After 100% the web interface of fog server gets unresponsive. I can only reboot server through SSH and than PCs reboot automatically too. However the PC’s will now not join with domain.

Anyone knows a solution for this problem?

george1421

FOG 1.5.2 uses a new php engine instead of the default apache php engine. I want to see if this new engine is causing you some pain.

So for this first test lets adjust a file setting then restart the fog services.

Edit this file /etc/php-fpm.d/www.conf
Look for a line that reads:
;pm.max_requests = 500
Uncomment that line and change the parameter to 2000 to make it look like this:
pm.max_requests = 2000
Save and exit the editor.
Restart php-fpm and apache.
systemctl restart php-fpm
systemctl restart httpd

If that doesn’t resolve your issue then lets switch back to the apache php engine.
Depending on your distribution you will need to look in /etc/httpd or /etc/apache2 once you are in that directory we need to search for a file that conaints 127.0.0.1:9000

Execute this command
grep -R -e “127.0.0.1:9000” *
That should find the config file for apache we need.
You should see a section that has

#SetHandler application/x-httpd-php
SetHandler "proxy:fcgi://127.0.0.1:9000"

Move the pound ( # ) between the handlers to look like this.

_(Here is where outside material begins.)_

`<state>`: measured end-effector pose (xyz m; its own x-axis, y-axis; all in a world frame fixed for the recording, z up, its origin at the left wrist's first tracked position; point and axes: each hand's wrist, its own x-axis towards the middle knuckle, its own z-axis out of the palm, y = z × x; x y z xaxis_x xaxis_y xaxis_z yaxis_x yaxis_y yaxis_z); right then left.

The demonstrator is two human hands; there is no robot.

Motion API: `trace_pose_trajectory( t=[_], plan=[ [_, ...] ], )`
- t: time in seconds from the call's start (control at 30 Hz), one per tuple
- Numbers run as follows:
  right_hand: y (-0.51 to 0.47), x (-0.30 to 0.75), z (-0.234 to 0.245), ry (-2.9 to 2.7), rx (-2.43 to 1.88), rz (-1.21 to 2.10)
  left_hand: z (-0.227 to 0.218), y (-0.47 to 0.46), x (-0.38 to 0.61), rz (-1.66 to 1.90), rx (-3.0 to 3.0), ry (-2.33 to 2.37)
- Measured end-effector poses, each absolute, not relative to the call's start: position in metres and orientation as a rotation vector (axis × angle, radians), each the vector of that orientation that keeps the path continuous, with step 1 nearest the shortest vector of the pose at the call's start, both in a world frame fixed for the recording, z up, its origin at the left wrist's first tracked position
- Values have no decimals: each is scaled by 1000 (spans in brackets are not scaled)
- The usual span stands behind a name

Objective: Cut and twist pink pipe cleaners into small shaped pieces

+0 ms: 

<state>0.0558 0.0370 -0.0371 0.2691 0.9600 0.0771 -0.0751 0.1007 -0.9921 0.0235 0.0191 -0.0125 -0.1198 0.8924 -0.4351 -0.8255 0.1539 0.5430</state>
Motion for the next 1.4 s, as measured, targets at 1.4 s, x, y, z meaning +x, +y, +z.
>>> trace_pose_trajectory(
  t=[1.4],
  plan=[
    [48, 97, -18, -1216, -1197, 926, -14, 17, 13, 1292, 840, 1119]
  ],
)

SetHandler application/x-httpd-php
#SetHandler "proxy:fcgi://127.0.0.1:9000"

Save the config file
Restart apache
systemctl restart httpd

I’m pretty sure that the first fix will address your issue though.

utilman

Hello george… thx for the very fast respons.

My www.conf location is strangely enough: /etc/php/7.1/fpm/pool.d/www.conf

Changed the pm.max_requests and rebooted the server and tried again with 12 pc’s.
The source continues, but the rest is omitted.